▶ **ASSIGNED TASK**
Bring together every line in the data that includes "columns".

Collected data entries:
^^^^

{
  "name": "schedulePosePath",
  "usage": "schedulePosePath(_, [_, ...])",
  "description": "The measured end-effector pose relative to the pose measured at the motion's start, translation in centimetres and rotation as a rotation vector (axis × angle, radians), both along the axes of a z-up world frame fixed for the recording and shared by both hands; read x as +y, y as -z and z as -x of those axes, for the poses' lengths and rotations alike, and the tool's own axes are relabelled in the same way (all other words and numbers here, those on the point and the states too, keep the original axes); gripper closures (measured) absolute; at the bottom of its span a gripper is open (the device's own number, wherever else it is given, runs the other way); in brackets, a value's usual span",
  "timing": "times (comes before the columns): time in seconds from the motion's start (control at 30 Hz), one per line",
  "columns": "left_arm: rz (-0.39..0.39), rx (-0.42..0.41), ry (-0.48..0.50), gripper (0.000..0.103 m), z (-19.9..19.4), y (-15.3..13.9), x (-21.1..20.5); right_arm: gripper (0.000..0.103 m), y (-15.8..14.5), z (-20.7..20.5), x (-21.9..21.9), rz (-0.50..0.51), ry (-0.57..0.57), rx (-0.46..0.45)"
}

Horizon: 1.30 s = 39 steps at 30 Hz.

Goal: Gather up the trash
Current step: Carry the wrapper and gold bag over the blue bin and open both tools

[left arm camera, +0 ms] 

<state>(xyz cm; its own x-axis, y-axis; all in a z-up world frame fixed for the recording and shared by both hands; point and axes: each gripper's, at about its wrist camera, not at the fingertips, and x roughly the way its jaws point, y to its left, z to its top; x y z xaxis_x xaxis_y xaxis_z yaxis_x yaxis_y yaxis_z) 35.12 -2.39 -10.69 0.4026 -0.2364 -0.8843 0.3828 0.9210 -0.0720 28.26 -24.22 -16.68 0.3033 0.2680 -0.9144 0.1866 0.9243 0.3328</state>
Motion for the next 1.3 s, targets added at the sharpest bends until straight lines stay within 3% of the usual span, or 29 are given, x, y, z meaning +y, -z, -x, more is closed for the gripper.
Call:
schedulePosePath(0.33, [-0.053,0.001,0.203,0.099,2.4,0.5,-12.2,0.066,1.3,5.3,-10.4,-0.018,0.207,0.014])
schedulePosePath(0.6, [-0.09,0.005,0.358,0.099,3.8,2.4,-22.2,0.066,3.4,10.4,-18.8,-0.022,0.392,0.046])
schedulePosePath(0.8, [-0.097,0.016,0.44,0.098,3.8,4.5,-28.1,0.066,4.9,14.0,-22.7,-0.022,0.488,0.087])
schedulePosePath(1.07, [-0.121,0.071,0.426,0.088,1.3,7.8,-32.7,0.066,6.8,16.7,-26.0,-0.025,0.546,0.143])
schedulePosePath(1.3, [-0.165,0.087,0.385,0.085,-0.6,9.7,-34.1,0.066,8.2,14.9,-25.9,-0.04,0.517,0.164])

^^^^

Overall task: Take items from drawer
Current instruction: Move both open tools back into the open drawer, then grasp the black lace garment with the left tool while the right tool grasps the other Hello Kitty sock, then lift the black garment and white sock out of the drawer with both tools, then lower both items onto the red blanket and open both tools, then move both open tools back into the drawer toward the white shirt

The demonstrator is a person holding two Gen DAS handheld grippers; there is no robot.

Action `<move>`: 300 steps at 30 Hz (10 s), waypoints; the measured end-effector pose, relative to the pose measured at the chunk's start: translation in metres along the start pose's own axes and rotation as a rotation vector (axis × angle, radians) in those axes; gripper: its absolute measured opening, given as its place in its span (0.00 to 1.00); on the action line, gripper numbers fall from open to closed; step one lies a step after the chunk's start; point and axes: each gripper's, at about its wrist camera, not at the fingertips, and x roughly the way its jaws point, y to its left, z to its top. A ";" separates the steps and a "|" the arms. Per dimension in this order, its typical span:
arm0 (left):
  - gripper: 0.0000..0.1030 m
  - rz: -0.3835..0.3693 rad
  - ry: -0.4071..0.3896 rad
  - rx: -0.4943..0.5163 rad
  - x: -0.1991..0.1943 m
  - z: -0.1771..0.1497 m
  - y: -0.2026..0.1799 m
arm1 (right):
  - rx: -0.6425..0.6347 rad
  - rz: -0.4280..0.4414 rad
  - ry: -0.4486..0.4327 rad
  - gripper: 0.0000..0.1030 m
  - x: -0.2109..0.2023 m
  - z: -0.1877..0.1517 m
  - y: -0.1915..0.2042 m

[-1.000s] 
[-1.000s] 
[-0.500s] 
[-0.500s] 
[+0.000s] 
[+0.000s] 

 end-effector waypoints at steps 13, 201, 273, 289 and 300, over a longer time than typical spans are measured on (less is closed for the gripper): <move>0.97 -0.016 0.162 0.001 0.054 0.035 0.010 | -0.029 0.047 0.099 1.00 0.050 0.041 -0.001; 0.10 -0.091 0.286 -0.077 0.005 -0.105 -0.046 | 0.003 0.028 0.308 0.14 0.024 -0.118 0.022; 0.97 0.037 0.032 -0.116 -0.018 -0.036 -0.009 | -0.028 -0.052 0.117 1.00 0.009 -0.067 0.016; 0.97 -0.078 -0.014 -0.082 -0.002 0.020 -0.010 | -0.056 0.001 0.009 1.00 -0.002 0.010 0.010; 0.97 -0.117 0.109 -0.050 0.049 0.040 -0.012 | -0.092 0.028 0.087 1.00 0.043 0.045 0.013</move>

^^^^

▶ **RESULT**
  "timing": "times (comes before the columns): time in seconds from the motion's start (control at 30 Hz), one per line",
  "columns": "left_arm: rz (-0.39..0.39), rx (-0.42..0.41), ry (-0.48..0.50), gripper (0.000..0.103 m), z (-19.9..19.4), y (-15.3..13.9), x (-21.1..20.5); right_arm: gripper (0.000..0.103 m), y (-15.8..14.5), z (-20.7..20.5), x (-21.9..21.9), rz (-0.50..0.51), ry (-0.57..0.57), rx (-0.46..0.45)"

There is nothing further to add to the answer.